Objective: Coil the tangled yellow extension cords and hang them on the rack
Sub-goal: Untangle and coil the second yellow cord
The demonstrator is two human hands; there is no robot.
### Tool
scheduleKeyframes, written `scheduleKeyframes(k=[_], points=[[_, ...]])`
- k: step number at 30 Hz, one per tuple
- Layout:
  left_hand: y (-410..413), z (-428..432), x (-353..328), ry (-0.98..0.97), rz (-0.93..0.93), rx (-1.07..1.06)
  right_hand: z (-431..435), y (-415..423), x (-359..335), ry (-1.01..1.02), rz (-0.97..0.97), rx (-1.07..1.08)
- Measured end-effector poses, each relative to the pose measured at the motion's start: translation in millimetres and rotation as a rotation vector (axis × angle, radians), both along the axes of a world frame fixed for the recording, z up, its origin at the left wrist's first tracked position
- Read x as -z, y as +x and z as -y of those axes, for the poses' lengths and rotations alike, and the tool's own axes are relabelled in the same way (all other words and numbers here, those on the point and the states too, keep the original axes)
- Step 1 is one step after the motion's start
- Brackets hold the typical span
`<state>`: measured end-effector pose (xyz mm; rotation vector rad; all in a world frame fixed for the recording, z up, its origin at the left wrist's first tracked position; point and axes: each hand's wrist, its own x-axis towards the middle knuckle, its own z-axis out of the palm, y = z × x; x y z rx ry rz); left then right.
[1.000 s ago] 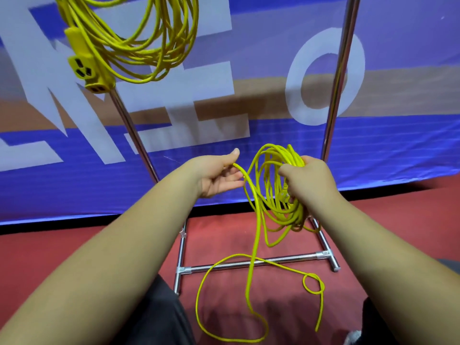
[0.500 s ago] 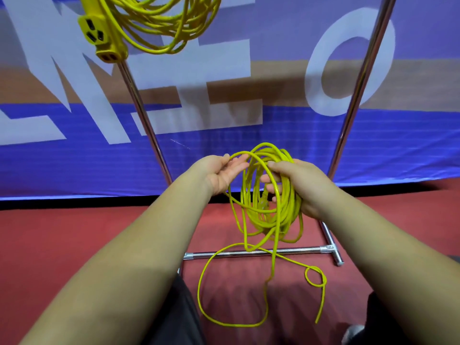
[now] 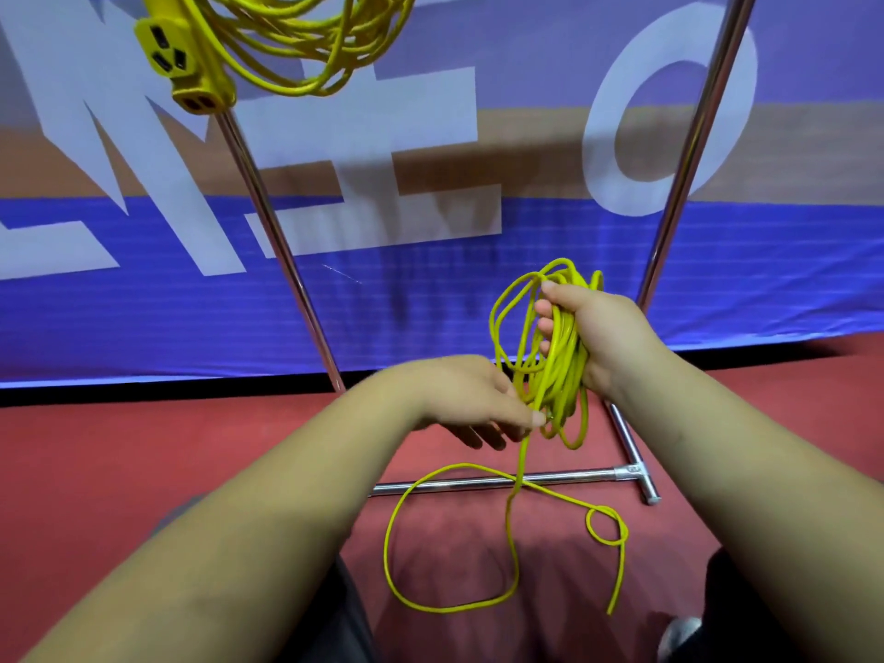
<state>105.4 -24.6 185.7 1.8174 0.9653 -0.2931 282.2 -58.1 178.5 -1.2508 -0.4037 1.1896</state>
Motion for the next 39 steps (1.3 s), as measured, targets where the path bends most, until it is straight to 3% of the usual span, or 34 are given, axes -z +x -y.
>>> scheduleKeyframes(k=[4,10,14,17,22,26,29,35,39], points=[[10.8,6.7,22.2,0.452,-0.011,0.095,-1.0,5.9,2.2,-0.001,-0.003,0.048],[7.9,7.6,11.0,0.341,0.356,-0.072,1.2,15.8,-0.1,0.018,-0.064,0.034],[12.4,11.5,0.7,0.517,0.523,-0.263,3.1,14.5,2.1,0.049,-0.051,-0.08],[20.1,11.0,-2.5,0.61,0.544,-0.33,1.4,14.7,2.1,0.058,-0.059,-0.11],[22.1,15.9,-2.8,0.416,0.579,-0.475,1.1,11.9,-4.3,0.049,-0.083,-0.075],[17.3,15.0,0.2,0.13,0.443,-0.289,0.9,15.6,-12.7,0.044,-0.069,0.008],[12.2,17.3,3.9,-0.142,0.476,-0.194,-0.3,25.9,-17.1,0.066,-0.105,0.068],[2.9,15.8,24.5,-0.078,0.371,0.083,4.7,33.3,-14.9,0.063,-0.082,-0.023],[-0.3,12.4,27.7,-0.041,0.47,-0.076,6.4,33.5,-17.4,0.104,-0.182,-0.001]])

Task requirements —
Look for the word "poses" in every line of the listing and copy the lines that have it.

Response to this exercise —
- Measured end-effector poses, each relative to the pose measured at the motion's start: translation in millimetres and rotation as a rotation vector (axis × angle, radians), both along the axes of a world frame fixed for the recording, z up, its origin at the left wrist's first tracked position
- Read x as -z, y as +x and z as -y of those axes, for the poses' lengths and rotations alike, and the tool's own axes are relabelled in the same way (all other words and numbers here, those on the point and the states too, keep the original axes)

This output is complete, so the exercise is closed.